Many of you may have seen the movie (or read the book) Moneyball. The story charts Oakland A’s general manager Billy Beane’s attempt to put together a baseball club on a budget by employing computer-generated analysis, getting the most out of what were considered to be very average players.
Can we transfer the idea of computer-generated analysis to our betting decisions?
There are a few hundred betting websites, and many of them will have thousands of clients. Everyone wants to be a winner and so people will tend to subscribe to the tipsters that they perceive to be the best.
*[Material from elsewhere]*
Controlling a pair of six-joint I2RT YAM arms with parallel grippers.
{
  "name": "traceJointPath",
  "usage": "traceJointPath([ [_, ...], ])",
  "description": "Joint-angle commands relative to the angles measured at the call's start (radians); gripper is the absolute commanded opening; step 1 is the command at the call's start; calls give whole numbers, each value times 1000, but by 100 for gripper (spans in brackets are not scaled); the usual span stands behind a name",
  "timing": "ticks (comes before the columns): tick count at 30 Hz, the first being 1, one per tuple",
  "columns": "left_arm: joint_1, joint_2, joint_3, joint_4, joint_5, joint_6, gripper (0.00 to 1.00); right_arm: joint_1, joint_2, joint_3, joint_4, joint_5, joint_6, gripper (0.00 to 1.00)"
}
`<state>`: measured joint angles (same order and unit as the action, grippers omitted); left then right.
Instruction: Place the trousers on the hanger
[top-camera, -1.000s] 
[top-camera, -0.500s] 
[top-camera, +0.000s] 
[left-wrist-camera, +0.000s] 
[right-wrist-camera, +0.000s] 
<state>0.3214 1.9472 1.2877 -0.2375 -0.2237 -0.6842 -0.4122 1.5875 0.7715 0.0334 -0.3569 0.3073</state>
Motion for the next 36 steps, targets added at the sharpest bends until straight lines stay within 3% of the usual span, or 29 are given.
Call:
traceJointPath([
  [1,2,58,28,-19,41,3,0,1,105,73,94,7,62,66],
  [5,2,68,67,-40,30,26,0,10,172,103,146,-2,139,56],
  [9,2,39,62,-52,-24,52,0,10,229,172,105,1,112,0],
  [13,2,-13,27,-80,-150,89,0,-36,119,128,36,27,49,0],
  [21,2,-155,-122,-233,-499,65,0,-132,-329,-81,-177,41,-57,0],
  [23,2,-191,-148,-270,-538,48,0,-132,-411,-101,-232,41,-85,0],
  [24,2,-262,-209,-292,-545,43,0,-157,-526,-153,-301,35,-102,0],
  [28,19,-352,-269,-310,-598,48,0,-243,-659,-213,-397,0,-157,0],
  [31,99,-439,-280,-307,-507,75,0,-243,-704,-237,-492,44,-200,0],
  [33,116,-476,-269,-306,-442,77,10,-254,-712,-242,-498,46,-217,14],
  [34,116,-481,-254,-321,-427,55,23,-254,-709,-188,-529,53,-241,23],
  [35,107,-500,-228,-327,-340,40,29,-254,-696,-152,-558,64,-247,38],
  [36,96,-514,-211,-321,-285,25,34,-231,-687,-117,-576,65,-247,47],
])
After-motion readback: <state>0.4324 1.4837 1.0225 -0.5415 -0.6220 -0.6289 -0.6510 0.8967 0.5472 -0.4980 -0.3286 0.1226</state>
The media industry has also caught up with the idea that people want to “know more, enjoy more, and share more” in terms of their betting experience and bookmakers have been advised that their target audience is open to what I describe as “bet stimulation”. The online in-running betting market has increased in volume dramatically since a company called Bettorlogic started to supply data to the industry.
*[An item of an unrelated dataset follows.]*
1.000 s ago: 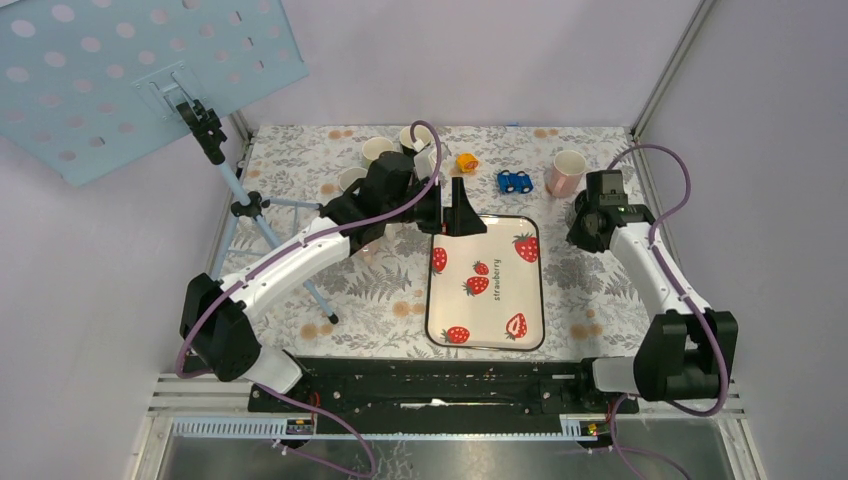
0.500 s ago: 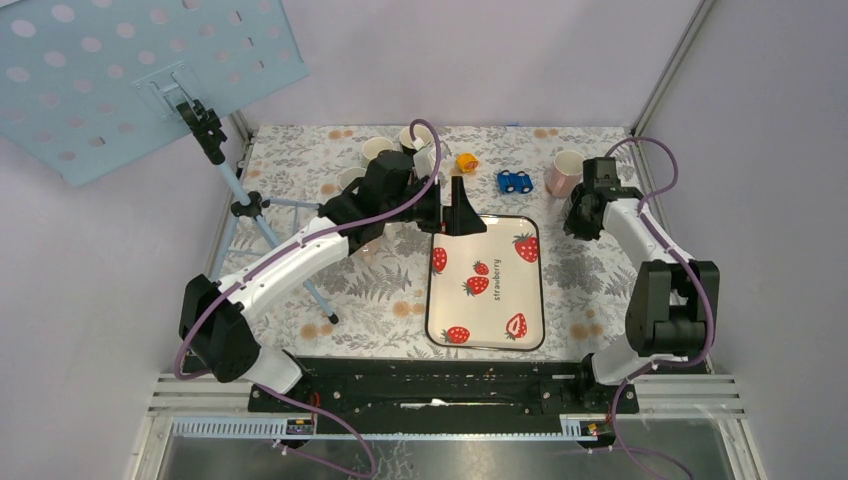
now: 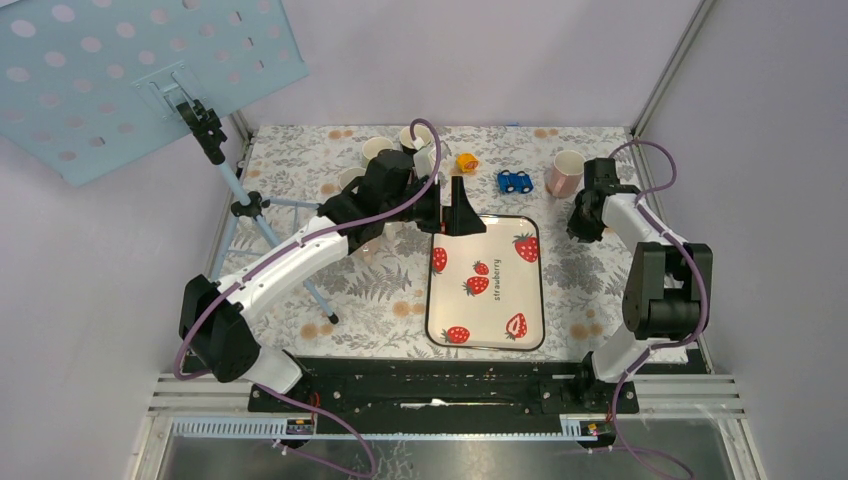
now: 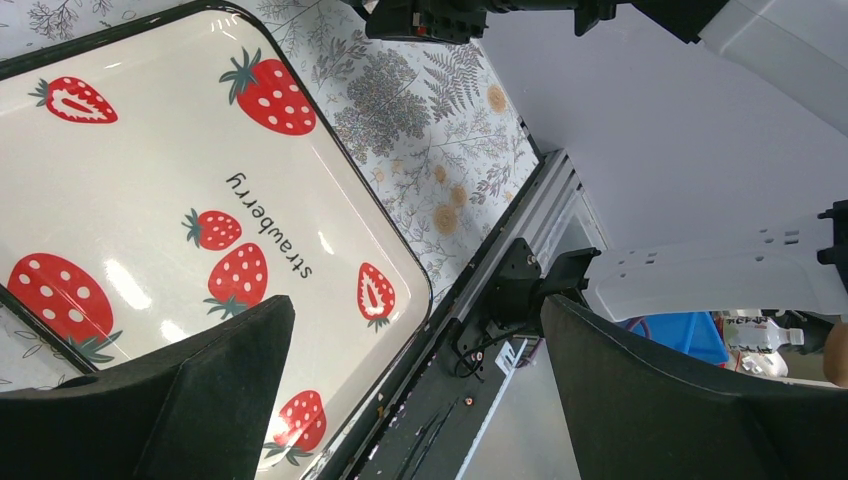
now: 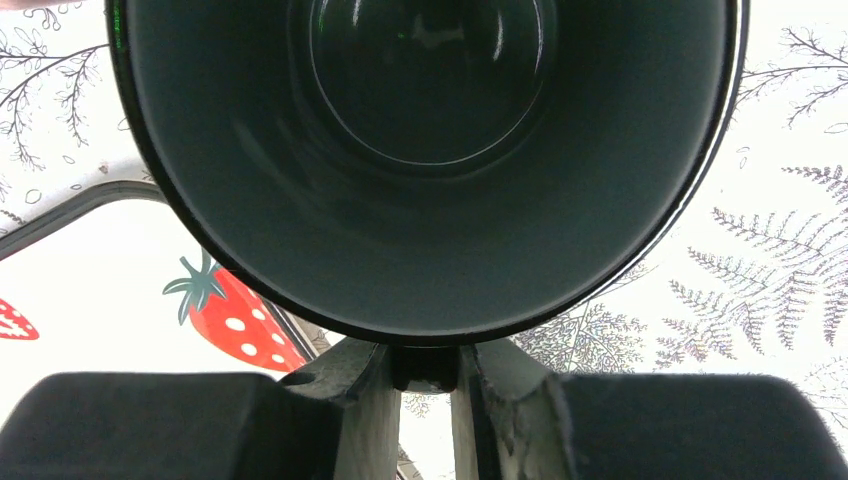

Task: Turn the mug right side up
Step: Place the cup at the center of the board.

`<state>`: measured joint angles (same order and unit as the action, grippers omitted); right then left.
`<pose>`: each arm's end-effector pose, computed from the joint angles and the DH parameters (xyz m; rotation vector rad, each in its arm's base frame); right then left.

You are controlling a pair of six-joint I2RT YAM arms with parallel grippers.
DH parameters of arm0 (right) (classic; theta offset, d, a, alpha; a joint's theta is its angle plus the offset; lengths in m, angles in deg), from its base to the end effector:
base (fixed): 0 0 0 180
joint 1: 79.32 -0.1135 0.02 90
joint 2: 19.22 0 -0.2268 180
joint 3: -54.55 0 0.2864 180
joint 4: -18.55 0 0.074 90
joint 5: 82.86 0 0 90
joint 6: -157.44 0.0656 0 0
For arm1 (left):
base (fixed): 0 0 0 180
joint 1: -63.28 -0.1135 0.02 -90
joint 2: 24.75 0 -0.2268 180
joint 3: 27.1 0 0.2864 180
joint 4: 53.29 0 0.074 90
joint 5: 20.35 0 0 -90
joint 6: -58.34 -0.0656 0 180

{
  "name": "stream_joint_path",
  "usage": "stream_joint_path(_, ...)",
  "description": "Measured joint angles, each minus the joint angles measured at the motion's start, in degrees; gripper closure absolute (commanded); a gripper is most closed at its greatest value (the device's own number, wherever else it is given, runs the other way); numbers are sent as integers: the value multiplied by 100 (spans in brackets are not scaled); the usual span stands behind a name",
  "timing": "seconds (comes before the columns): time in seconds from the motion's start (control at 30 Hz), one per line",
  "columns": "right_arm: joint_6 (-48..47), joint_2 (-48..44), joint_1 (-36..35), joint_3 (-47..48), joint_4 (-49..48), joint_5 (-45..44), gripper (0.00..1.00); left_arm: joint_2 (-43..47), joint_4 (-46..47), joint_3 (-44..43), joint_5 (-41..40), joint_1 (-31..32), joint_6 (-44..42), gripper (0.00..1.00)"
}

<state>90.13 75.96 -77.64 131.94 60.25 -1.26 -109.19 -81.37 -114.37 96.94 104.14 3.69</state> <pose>0.3833 -0.0208 0.1322 0.5978 2.5224 -0.0583 0.2857 -0.2869 0.2969 0.4426 2.1746 -1.2771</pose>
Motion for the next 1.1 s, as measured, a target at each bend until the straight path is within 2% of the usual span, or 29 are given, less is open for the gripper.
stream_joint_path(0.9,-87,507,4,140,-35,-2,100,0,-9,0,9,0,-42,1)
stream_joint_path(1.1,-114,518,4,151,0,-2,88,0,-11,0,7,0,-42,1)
Here is an example for the Norwich v Wigan game.
As the data flashes up during a game it stimulates our brains to “trigger” a bet as we become confident that we have information that will give us an edge.
Bookmakers have gone even further by having actors appear at half-time advising you to consider backing the 1-3 scoreline in a game at 14/1. In one particular game I checked the probability of Real Madrid winning 3-1 as they were 1-0 up away at HT and I discovered that Real Madrid and Barcelona had only won once each away FT 3-1 when winning away at HT 1-0 in the last 4 seasons.
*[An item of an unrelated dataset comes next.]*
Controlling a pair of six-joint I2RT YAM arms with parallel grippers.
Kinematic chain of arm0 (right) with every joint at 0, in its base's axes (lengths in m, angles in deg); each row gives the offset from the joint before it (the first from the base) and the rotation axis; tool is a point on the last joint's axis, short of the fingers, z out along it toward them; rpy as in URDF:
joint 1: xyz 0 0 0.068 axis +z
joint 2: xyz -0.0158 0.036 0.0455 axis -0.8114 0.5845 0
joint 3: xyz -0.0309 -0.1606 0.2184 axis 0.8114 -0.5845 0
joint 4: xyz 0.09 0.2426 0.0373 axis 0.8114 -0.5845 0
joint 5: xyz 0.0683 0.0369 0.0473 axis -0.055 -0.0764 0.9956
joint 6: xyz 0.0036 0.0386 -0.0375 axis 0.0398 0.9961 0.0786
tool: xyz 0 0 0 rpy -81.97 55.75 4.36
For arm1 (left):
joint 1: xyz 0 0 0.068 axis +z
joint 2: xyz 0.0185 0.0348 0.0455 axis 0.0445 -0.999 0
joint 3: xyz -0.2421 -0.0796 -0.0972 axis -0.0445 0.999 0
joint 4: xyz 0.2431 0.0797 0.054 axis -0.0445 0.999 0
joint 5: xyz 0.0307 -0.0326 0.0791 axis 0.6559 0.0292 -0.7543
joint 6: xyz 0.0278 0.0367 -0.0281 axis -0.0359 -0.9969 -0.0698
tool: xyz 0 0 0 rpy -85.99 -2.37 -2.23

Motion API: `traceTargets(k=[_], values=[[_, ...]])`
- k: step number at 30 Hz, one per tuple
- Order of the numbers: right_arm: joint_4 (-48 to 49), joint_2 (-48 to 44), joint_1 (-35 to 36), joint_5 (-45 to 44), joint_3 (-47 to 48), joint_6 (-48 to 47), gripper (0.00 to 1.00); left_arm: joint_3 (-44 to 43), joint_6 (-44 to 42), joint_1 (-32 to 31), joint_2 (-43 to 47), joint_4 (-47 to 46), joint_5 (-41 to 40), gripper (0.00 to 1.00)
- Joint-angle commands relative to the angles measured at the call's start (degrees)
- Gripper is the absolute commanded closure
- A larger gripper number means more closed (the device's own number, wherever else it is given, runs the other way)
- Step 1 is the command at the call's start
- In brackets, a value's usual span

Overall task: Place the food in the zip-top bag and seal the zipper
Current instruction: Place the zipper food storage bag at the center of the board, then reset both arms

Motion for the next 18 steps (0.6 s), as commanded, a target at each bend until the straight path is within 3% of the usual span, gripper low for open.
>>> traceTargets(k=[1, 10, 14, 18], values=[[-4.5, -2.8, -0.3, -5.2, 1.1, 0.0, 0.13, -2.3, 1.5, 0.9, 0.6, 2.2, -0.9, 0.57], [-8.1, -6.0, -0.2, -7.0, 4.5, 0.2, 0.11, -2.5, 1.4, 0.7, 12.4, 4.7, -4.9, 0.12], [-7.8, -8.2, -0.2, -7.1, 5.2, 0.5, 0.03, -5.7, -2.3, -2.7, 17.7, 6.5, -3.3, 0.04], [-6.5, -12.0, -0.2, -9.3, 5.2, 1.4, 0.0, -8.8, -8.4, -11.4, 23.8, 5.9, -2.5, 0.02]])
The bookmakers are using data to give them an edge over the punter by providing really poor value “trigger” bets.
The next thing to look at is random behavior. If I put £10 on black and win, and then put £10 on black again, my chance of winning has no relationship with my previous bet. This is in fact what happens to many people when they bet. The strategy of joining trends and leaving them as a bet loses and then backing Liverpool because they do not lose on a Friday will lead to long term losses unless you are the lucky chap who recently won £180 000 for predicting 4 correct scores with an initial stake of £11
Bookmakers have an edge so is it possible for us to have an edge?
Let us look at Man Utd and their shots on target data at home. Do you think it will be consistent or inconsistent depending on the type of team they are up against.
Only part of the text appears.